Yup, it may well eventually split. But it may also fall over at that point. But this should let us test relative stability w/ 50gb nodes and uploads < 10mb. As it fills up, we can test joins in a sane fashion… and if we get there, splits too.
It’s not delusional to aim for the best.
It’s an error to paint me as thinking there won’t be any barriers, of course there will be barriers.
It’s defeatist to say we should accept such a big barrier - because some other projects have done so - when to do so conflicts with one of the most important aims of the project.
Here’s the promised logs from the (1st) failed testnet.
Still investigating what happened and will share any findings.
Thank you David.
Are we any closer to an ELK solution that would allow comnet participants to post their logs?
File under useless info…
My IP appears nearly half a million times in these logs.
Nearly 700 times it appears in an ERROR msg
15 times my node was marked as dysfunctional after 70s timeout
@chriso has been looking to secure out ELK setup, (but don’t expect that to land before the NY)
I wonder @joshuef @davidrusu that this is an example of a node that cannot be connected to (no igd) but we don’t test for connectivity and it joins. If there are a few then it’s massive churn and membership is hammered and …
goes off? If there is a few like this we have a constant join/kill/join kill loop happening and the nodes are in a tizzy.

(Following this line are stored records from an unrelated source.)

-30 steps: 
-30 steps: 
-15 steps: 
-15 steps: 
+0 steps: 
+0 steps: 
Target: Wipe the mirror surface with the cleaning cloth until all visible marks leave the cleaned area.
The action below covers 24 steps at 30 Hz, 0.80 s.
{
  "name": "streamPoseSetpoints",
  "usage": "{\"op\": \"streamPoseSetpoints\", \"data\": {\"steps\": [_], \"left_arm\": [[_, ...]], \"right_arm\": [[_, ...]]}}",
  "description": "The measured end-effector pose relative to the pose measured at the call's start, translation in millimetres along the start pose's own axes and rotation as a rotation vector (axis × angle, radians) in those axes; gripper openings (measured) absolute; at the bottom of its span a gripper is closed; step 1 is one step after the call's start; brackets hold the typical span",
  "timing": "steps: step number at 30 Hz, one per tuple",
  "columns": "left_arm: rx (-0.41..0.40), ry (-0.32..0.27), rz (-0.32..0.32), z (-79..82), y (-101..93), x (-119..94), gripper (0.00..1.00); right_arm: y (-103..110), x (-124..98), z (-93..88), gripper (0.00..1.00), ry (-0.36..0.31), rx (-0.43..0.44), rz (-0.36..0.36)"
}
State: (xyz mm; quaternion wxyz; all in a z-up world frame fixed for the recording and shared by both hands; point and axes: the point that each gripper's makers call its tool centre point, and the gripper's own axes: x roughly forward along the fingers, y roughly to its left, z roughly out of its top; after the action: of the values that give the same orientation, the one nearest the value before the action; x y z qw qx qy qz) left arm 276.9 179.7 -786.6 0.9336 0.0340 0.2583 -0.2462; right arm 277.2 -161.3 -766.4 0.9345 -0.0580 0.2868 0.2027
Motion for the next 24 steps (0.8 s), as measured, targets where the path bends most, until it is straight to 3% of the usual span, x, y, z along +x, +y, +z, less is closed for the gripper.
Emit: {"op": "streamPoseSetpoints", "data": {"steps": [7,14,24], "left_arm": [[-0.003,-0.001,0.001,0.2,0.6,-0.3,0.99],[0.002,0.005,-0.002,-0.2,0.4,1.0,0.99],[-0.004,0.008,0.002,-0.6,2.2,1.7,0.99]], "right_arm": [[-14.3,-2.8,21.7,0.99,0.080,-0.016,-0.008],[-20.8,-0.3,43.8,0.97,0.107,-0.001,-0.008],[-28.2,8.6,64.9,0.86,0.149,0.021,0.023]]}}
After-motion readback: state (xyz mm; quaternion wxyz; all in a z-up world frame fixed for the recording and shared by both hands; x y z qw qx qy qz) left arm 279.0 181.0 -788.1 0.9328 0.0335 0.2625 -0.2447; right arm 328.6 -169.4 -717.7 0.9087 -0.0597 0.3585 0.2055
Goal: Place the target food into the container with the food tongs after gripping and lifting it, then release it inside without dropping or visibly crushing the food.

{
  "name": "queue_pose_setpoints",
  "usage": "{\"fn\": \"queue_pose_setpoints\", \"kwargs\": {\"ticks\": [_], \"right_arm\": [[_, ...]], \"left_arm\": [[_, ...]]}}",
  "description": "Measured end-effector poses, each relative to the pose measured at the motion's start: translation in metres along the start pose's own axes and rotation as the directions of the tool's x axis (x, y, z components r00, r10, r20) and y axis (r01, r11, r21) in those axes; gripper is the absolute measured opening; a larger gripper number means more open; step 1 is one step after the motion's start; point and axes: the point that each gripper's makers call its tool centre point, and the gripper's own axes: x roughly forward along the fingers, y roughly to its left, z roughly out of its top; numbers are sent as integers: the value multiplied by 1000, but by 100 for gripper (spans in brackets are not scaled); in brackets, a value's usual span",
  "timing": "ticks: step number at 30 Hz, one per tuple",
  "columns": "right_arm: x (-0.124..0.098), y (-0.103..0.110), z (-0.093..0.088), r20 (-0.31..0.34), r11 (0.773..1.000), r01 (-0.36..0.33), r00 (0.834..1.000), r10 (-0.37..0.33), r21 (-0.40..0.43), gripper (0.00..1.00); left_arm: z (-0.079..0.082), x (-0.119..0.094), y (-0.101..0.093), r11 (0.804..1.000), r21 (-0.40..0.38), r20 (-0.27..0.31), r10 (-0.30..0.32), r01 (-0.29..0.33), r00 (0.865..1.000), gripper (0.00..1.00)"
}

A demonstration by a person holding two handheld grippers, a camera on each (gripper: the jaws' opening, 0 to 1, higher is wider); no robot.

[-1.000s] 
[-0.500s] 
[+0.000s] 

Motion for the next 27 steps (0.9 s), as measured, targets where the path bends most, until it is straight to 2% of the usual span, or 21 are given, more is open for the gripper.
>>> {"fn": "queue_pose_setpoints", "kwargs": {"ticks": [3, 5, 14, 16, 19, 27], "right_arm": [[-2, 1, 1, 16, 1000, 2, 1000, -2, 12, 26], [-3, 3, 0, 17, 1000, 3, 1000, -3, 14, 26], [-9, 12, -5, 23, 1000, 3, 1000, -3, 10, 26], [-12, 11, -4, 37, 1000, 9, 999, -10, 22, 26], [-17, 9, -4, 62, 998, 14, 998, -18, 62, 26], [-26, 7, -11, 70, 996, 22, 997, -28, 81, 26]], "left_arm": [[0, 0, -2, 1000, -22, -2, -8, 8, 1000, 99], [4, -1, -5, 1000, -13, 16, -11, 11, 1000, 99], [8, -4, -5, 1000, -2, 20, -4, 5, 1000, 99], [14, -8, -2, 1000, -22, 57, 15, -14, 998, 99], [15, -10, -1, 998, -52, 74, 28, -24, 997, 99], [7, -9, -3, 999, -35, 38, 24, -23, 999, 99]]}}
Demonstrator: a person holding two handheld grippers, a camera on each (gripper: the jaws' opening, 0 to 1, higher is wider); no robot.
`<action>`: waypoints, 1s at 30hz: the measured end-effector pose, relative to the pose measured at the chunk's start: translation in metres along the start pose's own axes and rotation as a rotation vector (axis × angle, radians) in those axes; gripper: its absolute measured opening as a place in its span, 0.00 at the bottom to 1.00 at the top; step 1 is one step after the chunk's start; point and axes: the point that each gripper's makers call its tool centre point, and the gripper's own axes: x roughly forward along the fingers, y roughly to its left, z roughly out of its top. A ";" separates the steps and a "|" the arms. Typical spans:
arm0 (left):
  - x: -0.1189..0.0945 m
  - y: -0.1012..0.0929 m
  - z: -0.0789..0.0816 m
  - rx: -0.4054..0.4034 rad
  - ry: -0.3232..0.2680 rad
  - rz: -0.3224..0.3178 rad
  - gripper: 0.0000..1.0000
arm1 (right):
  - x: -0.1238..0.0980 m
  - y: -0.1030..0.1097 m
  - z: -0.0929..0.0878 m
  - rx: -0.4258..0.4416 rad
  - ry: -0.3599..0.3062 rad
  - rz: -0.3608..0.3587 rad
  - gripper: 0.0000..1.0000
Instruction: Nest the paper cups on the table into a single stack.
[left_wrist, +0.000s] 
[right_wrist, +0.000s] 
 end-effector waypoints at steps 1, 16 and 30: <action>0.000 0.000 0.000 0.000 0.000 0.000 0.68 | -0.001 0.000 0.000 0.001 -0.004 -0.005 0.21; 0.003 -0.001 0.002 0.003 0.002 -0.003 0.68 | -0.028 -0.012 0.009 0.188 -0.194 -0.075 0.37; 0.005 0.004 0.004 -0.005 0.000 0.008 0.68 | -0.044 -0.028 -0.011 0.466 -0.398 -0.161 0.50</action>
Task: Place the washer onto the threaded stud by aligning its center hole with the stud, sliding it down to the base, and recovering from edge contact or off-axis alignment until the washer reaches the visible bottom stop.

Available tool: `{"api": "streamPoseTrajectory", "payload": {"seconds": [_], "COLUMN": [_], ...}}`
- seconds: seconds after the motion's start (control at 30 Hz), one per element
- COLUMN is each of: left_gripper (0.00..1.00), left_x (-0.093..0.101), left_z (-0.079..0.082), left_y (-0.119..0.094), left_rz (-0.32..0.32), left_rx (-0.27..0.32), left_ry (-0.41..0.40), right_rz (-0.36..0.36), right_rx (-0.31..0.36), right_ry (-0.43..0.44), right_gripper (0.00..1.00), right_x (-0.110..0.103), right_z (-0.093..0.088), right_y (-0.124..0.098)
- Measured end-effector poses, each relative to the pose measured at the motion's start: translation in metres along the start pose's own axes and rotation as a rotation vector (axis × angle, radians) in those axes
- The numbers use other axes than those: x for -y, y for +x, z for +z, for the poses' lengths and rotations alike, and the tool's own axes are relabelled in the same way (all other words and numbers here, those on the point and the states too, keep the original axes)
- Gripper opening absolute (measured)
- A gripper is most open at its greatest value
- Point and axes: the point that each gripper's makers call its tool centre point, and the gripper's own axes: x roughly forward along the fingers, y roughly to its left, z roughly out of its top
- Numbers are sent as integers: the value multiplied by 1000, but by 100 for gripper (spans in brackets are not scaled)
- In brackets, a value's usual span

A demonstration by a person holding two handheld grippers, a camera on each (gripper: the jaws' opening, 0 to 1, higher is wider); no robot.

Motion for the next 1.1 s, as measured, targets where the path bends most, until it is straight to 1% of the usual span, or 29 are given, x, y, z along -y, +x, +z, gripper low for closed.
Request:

So we likely need to use the quinn connectivity test here for joining nodes and then also blacklist them when they are killed (the key revocation I keep murmering on about)
I’m setting up some resources on Hetzner (yes I know)
Should I add a 50GB volume to each instance?
If anyone else wants to join in, I can share an Ubuntu snapshot with the latest release?
I joined last night with --skip-auto-port-forwarding on both main and main2.
“There is no such thing as a failed experiment, only experiments with unexpected outcomes.”
— R. Buckminster Fuller
Balls - utter buckyballs
Yeah, I was working on it this week. I was trying to get a stack up on Kubernetes with SSL and authentication for both Elasticsearch and Kibana, and that was quite a bit more complex than I thought it would be.
I do believe though that this will be the best hosting option for us, as it can scale up if need be. Maybe we will have much more nodes participating in future tests.
I also think we’ll be able to do some cool stuff with Kibana for log filtering and other things. Maybe we’ll be able to report offline nodes and stuff like that.
However, I’m on holiday for a couple of weeks after today, so we won’t see anything significant with this until the new year.
Edit: also, other surrounding utility applications that may pop up should also be able to be hosted on the same Kubernetes setup.
Yes this was why I gave up earlier on in the year
Enjoy your holidays - well earned ![]()
A quick update on the failed test net. So the most likely theory for what happened was a bunch of nodes joined who are not accessible from the public internet (i.e. folks tried to join from behind a NAT).
This lead to a bunch of nodes joining who were logically expected to hold data and run Adult node duties but were actually not able to be reached for requests.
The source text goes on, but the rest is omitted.